The Evaluation Gap in Medicine, AI and LLMs: Navigating Elusive Ground Truth & Uncertainty via a Probabilistic Paradigm
- URL: http://arxiv.org/abs/2601.05500v1
- Date: Fri, 09 Jan 2026 03:19:37 GMT
- Title: The Evaluation Gap in Medicine, AI and LLMs: Navigating Elusive Ground Truth & Uncertainty via a Probabilistic Paradigm
- Authors: Aparna Elangovan, Lei Xu, Mahsa Elyasi, Ismail Akdulum, Mehmet Aksakal, Enes Gurun, Brian Hur, Saab Mansour, Ravid Shwartz Ziv, Karin Verspoor, Dan Roth,
- Abstract summary: We introduce a probabilistic paradigm to theoretically explain how high certainty in ground truth answers is almost always necessary for even an expert to achieve high scores.<n>We thus bring forth the concepts of expected accuracy and expected F1 to estimate the score an expert human or system can achieve given ground truth answer variability.

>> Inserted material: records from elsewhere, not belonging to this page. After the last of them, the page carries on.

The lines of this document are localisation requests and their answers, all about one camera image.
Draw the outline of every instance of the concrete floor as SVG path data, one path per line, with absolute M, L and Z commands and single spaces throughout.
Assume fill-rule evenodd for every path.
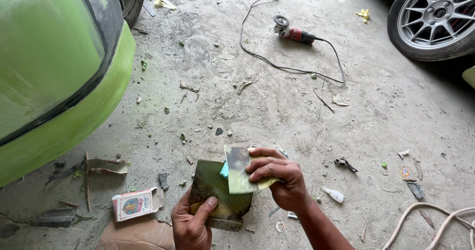
M 77 249 L 94 249 L 112 217 L 110 209 L 103 209 L 110 198 L 133 188 L 156 186 L 157 174 L 168 172 L 166 205 L 156 217 L 169 220 L 172 207 L 192 181 L 196 163 L 190 165 L 186 156 L 222 161 L 224 144 L 280 145 L 300 162 L 309 192 L 322 197 L 322 210 L 357 249 L 381 249 L 402 212 L 418 201 L 397 170 L 409 166 L 415 171 L 414 160 L 420 161 L 424 174 L 418 180 L 424 185 L 424 201 L 449 211 L 474 206 L 475 92 L 460 81 L 459 73 L 447 74 L 470 57 L 430 64 L 405 58 L 386 33 L 388 0 L 265 0 L 252 9 L 244 26 L 246 47 L 279 64 L 339 77 L 329 45 L 315 42 L 307 47 L 279 40 L 272 29 L 275 14 L 334 44 L 346 83 L 325 80 L 323 98 L 330 102 L 336 95 L 350 106 L 333 104 L 332 113 L 322 105 L 320 119 L 315 113 L 319 100 L 312 89 L 320 89 L 322 77 L 313 80 L 310 75 L 274 69 L 240 48 L 240 23 L 255 0 L 170 1 L 177 10 L 154 9 L 157 15 L 151 17 L 142 9 L 136 27 L 149 34 L 133 30 L 134 68 L 116 110 L 89 138 L 57 160 L 67 162 L 68 168 L 87 151 L 98 158 L 121 153 L 122 159 L 132 161 L 129 174 L 125 179 L 93 177 L 88 212 L 84 176 L 58 179 L 44 187 L 53 172 L 51 162 L 26 175 L 21 184 L 11 183 L 0 192 L 0 211 L 6 218 L 28 222 L 45 210 L 64 206 L 59 199 L 79 203 L 79 214 L 97 219 L 75 225 L 83 230 Z M 153 0 L 145 2 L 153 5 Z M 354 14 L 362 8 L 370 10 L 367 24 Z M 145 72 L 141 60 L 148 63 Z M 233 83 L 239 85 L 248 76 L 259 81 L 237 95 Z M 199 97 L 180 89 L 181 81 L 200 86 Z M 137 97 L 142 98 L 139 105 Z M 169 114 L 164 113 L 166 106 Z M 139 123 L 146 124 L 137 129 Z M 217 127 L 224 130 L 223 135 L 215 135 Z M 182 145 L 182 132 L 192 139 L 190 143 Z M 401 159 L 397 152 L 407 149 L 409 155 Z M 342 156 L 359 172 L 353 174 L 331 163 Z M 386 170 L 383 162 L 388 164 Z M 178 186 L 184 180 L 188 180 L 186 186 Z M 343 204 L 333 201 L 320 186 L 343 193 Z M 214 249 L 309 249 L 298 220 L 288 218 L 284 210 L 268 216 L 275 207 L 269 190 L 256 194 L 244 217 L 245 223 L 256 225 L 256 232 L 213 230 Z M 440 227 L 445 216 L 426 211 Z M 475 213 L 462 216 L 472 221 Z M 279 220 L 286 223 L 283 233 L 275 229 Z M 366 224 L 363 243 L 359 235 Z M 433 233 L 419 212 L 413 211 L 394 249 L 424 249 Z M 450 224 L 438 249 L 451 246 L 469 248 L 468 230 L 458 223 Z

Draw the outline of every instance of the hose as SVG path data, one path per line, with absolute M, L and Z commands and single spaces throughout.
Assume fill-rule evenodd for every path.
M 325 77 L 325 78 L 328 78 L 328 79 L 333 80 L 333 81 L 338 82 L 338 83 L 344 83 L 344 82 L 345 82 L 345 73 L 343 72 L 343 68 L 341 67 L 340 59 L 338 58 L 338 53 L 336 53 L 335 47 L 333 47 L 333 45 L 332 45 L 329 41 L 326 41 L 326 40 L 324 40 L 324 39 L 322 39 L 322 38 L 318 38 L 318 37 L 317 37 L 317 38 L 315 38 L 315 39 L 316 39 L 316 40 L 320 40 L 320 41 L 325 41 L 325 42 L 327 42 L 327 43 L 332 47 L 333 51 L 335 52 L 336 59 L 337 59 L 337 61 L 338 61 L 338 66 L 340 67 L 340 71 L 341 71 L 341 81 L 338 80 L 338 79 L 334 79 L 334 78 L 331 78 L 331 77 L 329 77 L 329 76 L 323 75 L 323 74 L 321 74 L 321 73 L 315 72 L 315 71 L 305 71 L 305 70 L 299 70 L 299 69 L 295 69 L 295 68 L 290 68 L 290 67 L 284 67 L 284 66 L 275 65 L 274 63 L 272 63 L 272 62 L 271 62 L 270 60 L 268 60 L 267 58 L 265 58 L 265 57 L 263 57 L 263 56 L 261 56 L 261 55 L 259 55 L 259 54 L 257 54 L 257 53 L 254 53 L 254 52 L 251 52 L 251 51 L 247 50 L 247 49 L 242 45 L 242 29 L 243 29 L 243 26 L 244 26 L 244 22 L 246 21 L 247 17 L 249 16 L 249 13 L 251 12 L 252 6 L 254 6 L 254 4 L 258 3 L 258 1 L 261 1 L 261 0 L 257 0 L 256 2 L 254 2 L 253 4 L 251 4 L 251 6 L 249 7 L 249 10 L 247 10 L 246 17 L 244 17 L 244 20 L 242 20 L 242 23 L 241 23 L 241 34 L 239 35 L 239 44 L 241 45 L 241 48 L 242 48 L 245 52 L 251 54 L 252 56 L 255 56 L 255 57 L 258 57 L 258 58 L 263 59 L 264 61 L 268 62 L 270 65 L 272 65 L 273 67 L 278 68 L 278 69 L 282 69 L 282 70 L 294 70 L 294 71 L 299 71 L 299 72 L 304 73 L 304 74 L 306 74 L 306 73 L 312 73 L 312 74 L 321 75 L 321 76 L 323 76 L 323 77 Z
M 407 208 L 407 210 L 404 212 L 404 214 L 402 214 L 402 217 L 401 219 L 399 220 L 399 223 L 397 224 L 396 226 L 396 229 L 394 230 L 391 238 L 389 238 L 389 241 L 386 243 L 386 245 L 383 247 L 383 250 L 388 250 L 389 249 L 389 246 L 393 243 L 394 239 L 396 238 L 396 236 L 398 235 L 399 233 L 399 230 L 401 229 L 401 226 L 402 226 L 402 223 L 406 220 L 406 217 L 407 215 L 409 214 L 409 212 L 411 212 L 411 210 L 413 210 L 416 206 L 422 206 L 422 205 L 425 205 L 425 206 L 430 206 L 432 208 L 435 208 L 439 211 L 442 211 L 444 212 L 445 214 L 449 215 L 446 220 L 442 223 L 442 225 L 440 226 L 440 229 L 439 231 L 437 232 L 437 235 L 436 237 L 434 238 L 434 240 L 432 241 L 432 243 L 430 244 L 429 247 L 426 248 L 426 250 L 432 250 L 436 244 L 437 244 L 437 241 L 440 239 L 440 236 L 442 235 L 442 233 L 444 232 L 444 229 L 445 229 L 445 226 L 448 224 L 448 222 L 452 219 L 452 218 L 455 218 L 457 221 L 459 221 L 460 223 L 468 226 L 470 228 L 470 246 L 472 247 L 472 250 L 475 250 L 475 245 L 474 245 L 474 229 L 475 229 L 475 220 L 472 222 L 472 224 L 466 222 L 465 220 L 457 217 L 456 215 L 461 213 L 461 212 L 465 212 L 465 211 L 469 211 L 469 210 L 475 210 L 475 207 L 468 207 L 468 208 L 464 208 L 464 209 L 460 209 L 460 210 L 457 210 L 453 213 L 450 213 L 449 211 L 447 210 L 444 210 L 436 205 L 433 205 L 433 204 L 430 204 L 430 203 L 424 203 L 424 202 L 417 202 L 417 203 L 414 203 L 412 204 L 411 206 L 409 206 Z

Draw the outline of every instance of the white plastic bottle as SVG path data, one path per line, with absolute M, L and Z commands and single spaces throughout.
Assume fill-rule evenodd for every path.
M 325 189 L 322 187 L 324 191 L 326 191 L 335 201 L 342 203 L 343 202 L 343 194 L 340 192 L 330 190 L 330 189 Z

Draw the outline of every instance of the hand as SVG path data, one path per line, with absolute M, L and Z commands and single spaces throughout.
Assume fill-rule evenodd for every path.
M 217 199 L 211 196 L 204 202 L 193 216 L 190 214 L 191 187 L 171 210 L 173 223 L 173 239 L 176 250 L 209 250 L 213 234 L 205 221 L 216 208 Z
M 249 176 L 250 181 L 269 176 L 285 180 L 285 183 L 278 181 L 270 186 L 272 197 L 278 206 L 295 213 L 311 208 L 313 199 L 307 192 L 304 176 L 297 162 L 289 161 L 273 148 L 257 148 L 249 151 L 249 154 L 268 156 L 256 159 L 246 167 L 247 172 L 254 172 Z

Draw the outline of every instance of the white hose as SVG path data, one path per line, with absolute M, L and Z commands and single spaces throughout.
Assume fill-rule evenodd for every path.
M 392 244 L 392 242 L 394 241 L 394 239 L 396 238 L 396 236 L 398 235 L 399 233 L 399 230 L 401 229 L 401 226 L 402 226 L 402 223 L 404 222 L 404 220 L 406 220 L 406 216 L 409 214 L 409 212 L 411 212 L 411 210 L 413 210 L 416 206 L 419 206 L 419 205 L 425 205 L 425 206 L 430 206 L 432 208 L 435 208 L 439 211 L 442 211 L 444 212 L 445 214 L 449 215 L 446 220 L 443 222 L 442 226 L 440 226 L 440 229 L 439 231 L 437 232 L 437 235 L 436 237 L 434 238 L 434 240 L 432 241 L 432 243 L 430 244 L 429 247 L 426 248 L 426 250 L 432 250 L 432 248 L 434 248 L 434 246 L 437 244 L 437 241 L 440 239 L 440 236 L 442 235 L 443 231 L 444 231 L 444 228 L 445 226 L 447 225 L 447 223 L 452 219 L 452 218 L 455 218 L 457 221 L 459 221 L 460 223 L 462 224 L 465 224 L 466 226 L 468 226 L 470 228 L 470 245 L 472 246 L 472 250 L 475 250 L 475 245 L 474 245 L 474 229 L 475 229 L 475 220 L 472 222 L 472 224 L 466 222 L 465 220 L 457 217 L 456 215 L 461 213 L 461 212 L 465 212 L 465 211 L 469 211 L 469 210 L 475 210 L 475 207 L 468 207 L 468 208 L 464 208 L 464 209 L 460 209 L 460 210 L 457 210 L 453 213 L 450 213 L 449 211 L 447 210 L 444 210 L 438 206 L 435 206 L 433 204 L 430 204 L 430 203 L 424 203 L 424 202 L 417 202 L 417 203 L 414 203 L 412 204 L 411 206 L 409 206 L 407 208 L 407 210 L 404 212 L 404 214 L 402 214 L 402 217 L 401 219 L 399 220 L 399 223 L 397 224 L 395 230 L 394 230 L 394 233 L 392 234 L 391 238 L 389 238 L 389 241 L 386 243 L 386 245 L 383 247 L 383 250 L 388 250 L 389 249 L 389 246 Z

- Score: 49.287792149338976
- License: http://creativecommons.org/licenses/by/4.0/
- Abstract: Benchmarking the relative capabilities of AI systems, including Large Language Models (LLMs) and Vision Models, typically ignores the impact of uncertainty in the underlying ground truth answers from experts. This ambiguity is particularly consequential in medicine where uncertainty is pervasive. In this paper, we introduce a probabilistic paradigm to theoretically explain how high certainty in ground truth answers is almost always necessary for even an expert to achieve high scores, whereas in datasets with high variation in ground truth answers there may be little difference between a random labeller and an expert. Therefore, ignoring uncertainty in ground truth evaluation data can result in the misleading conclusion that a non-expert has similar performance to that of an expert. Using the probabilistic paradigm, we thus bring forth the concepts of expected accuracy and expected F1 to estimate the score an expert human or system can achieve given ground truth answer variability. Our work leads to the recommendation that when establishing the capability of a system, results should be stratified by probability of the ground truth answer, typically measured by the agreement rate of ground truth experts. Stratification becomes critical when the overall performance drops below a threshold of 80%. Under stratified evaluation, performance comparison becomes more reliable in high certainty bins, mitigating the effect of the key confounding factor -- uncertainty.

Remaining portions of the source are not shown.